Вера выдохнула. В действительности, следующий Григорий Курцер это Люба. Наверное, для того, чтобы обрести целостность этой душе тоже понадобится не меньше ста лет. Но она, похоже, встала на путь исправления, раз пришла сюда. Поэтому Вера сделала над собой усилие и заговорила:

— Он приходил узнать про Григория и всепобеждающую любовь. Парень покончил с собой из-за какой-то дамы. Думаешь, он не слышал рассказы про нас? Полагаешь, он не хочет заглушить свою боль историей о том, что все в итоге выходит хорошо, даже у таких неудачников как хранители?

Люба громко рассмеялась и в конце утерла нос грязным рукавом. Иногда кардиолог напоминала Вере случайно забредшую в стационар бродягу.

— Сначала я думала, ты редкостная тварь, — сказала она. — Ты их тех, кто обычно отвешивал мне самые чувствительные тумаки. Одно дело получить нагоняй от труса, он просто решает свои проблемы за счет тебя. И совсем другое встретиться с воплощением человеческой силы. Но теперь я, похоже, начинаю понимать что-то. У тебя тоже есть чувства. Кто бы мог подумать? Ты точно так же как и я боишься, любишь, испытываешь боль…

Уголок Любиной губы дернулся, так, словно ей было мерзко это признавать.

— Ты живая, — кардиолог взглянула на Веру. — Григорий мне показал ваш… то, что между вами случилось. Я ошибалась. Может быть, ты шлюха и стерва, но для него ты превратилась в прекрасную даму.

Вера набрала воздуха в грудь. Разговаривать с Любой было все равно, что копаться в помойной яме. Кардиолог ненавидела себя и равняла под это чувство других. Все у нее страдали какими-то заметными пороками, даже, наверное, Григорий. Люба прочла отвращение у собеседницы в глазах и вздохнула.

— Может, и я однажды смогу облагородиться. Теперь в больнице есть новый Иннокентий, мать его, Курцер. И этот, видимо, не последний. Так что я могу пытаться до второго пришествия. Твой, и правда, был слишком шикарным для такой, как я.

— Люба, это звучит ужасно! — не выдержала Вера.

— Я вообще такая, — хмыкнула кардиолог. — Ладно, не буду и дальше утомлять тебя излияниями. Скажу, зачем пришла. Это действительно важно, поверь, я не стала бы тратить свою драгоценную прогулку на всякие мелочи. Крашеная сучка настаивает, чтобы я была в кровати ровно в одиннадцать. Иначе снова домашний режим.

Вера вскинула голову.

— Да, — прищурилась Люба. — Я ведаю душами, застрявшими между мирами. Я знала о тебе не потому, что украла дело. Я имела право взять его, потому что ты вроде как моя подопечная. Ты коматозница.

Мяч вывалился у Веры из рук и покатился по асфальту.

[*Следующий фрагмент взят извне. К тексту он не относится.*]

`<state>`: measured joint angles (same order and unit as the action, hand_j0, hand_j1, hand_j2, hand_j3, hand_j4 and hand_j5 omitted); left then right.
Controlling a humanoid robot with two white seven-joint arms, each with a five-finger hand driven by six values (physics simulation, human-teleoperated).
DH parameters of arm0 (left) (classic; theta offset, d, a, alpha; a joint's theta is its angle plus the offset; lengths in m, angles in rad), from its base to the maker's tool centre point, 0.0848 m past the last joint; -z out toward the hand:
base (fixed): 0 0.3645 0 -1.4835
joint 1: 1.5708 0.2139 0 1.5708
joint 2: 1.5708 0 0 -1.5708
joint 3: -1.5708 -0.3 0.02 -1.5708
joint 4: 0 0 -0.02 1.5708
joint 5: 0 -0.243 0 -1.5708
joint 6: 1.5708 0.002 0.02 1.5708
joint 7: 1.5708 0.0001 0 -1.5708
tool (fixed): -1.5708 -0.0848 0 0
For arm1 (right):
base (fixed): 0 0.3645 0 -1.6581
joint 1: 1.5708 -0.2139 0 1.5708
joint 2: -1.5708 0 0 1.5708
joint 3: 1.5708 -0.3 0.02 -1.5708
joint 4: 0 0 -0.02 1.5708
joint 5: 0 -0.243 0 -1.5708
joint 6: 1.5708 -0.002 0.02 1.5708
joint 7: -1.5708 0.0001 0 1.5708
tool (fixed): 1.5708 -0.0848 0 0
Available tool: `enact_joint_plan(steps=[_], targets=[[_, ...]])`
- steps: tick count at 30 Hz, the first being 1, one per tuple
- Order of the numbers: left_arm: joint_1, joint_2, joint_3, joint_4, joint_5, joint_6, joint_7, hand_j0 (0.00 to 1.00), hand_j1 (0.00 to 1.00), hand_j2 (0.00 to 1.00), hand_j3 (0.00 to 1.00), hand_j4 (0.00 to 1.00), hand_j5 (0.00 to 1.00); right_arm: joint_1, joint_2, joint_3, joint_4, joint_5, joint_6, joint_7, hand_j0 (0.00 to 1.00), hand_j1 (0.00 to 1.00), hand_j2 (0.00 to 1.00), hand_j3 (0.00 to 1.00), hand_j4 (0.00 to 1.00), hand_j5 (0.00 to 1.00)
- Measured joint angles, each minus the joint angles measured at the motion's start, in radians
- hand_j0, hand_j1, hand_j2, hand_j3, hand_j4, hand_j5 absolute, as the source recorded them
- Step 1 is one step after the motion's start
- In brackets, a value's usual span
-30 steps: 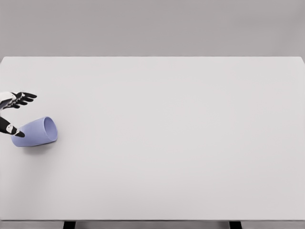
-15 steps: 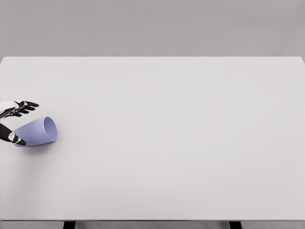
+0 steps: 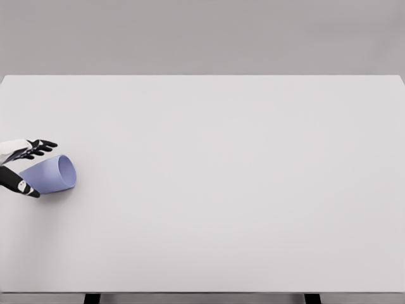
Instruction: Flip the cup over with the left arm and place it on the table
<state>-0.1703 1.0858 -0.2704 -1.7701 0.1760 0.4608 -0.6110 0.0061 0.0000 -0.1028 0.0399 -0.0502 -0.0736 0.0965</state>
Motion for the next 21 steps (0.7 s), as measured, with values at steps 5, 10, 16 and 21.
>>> enact_joint_plan(steps=[5, 10, 16, 21], targets=[[-0.002, -0.029, -0.005, 0.001, -0.038, 0.003, 0.0, 1.0, 1.0, 1.0, 1.0, 1.0, 1.0, 0.0, 0.0, 0.0, 0.0, 0.0, 0.0, 0.0, 1.0, 1.0, 1.0, 1.0, 1.0, 1.0], [-0.003, -0.056, -0.005, 0.001, -0.08, 0.005, 0.0, 1.0, 1.0, 1.0, 1.0, 1.0, 1.0, 0.0, 0.0, 0.0, 0.0, 0.0, 0.0, 0.0, 1.0, 1.0, 1.0, 1.0, 1.0, 1.0], [-0.003, -0.074, -0.006, 0.002, -0.106, 0.005, 0.0, 1.0, 1.0, 1.0, 1.0, 1.0, 1.0, 0.0, 0.0, 0.0, 0.0, 0.0, 0.0, 0.0, 1.0, 1.0, 1.0, 1.0, 1.0, 1.0], [-0.003, -0.089, -0.006, 0.002, -0.12, 0.006, 0.0, 1.0, 1.0, 1.0, 1.0, 1.0, 1.0, 0.0, 0.0, 0.0, 0.0, 0.0, 0.0, 0.0, 1.0, 1.0, 1.0, 1.0, 1.0, 1.0]])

— Не жива и не мертва, — кивнула кардиолог. — Думаешь, почему в твоих документах значится "ординатор"? Врач-стажер, который приходит в больницу на время, поучиться уму-разуму у старших коллег. Я тебе не говорила, потому что это должно было оставаться тайной. Тебе дали срок, чтобы по окончании ты определилась, что будешь делать дальше, как любой начинающий врач. Он почти на исходе, времени до первого июля.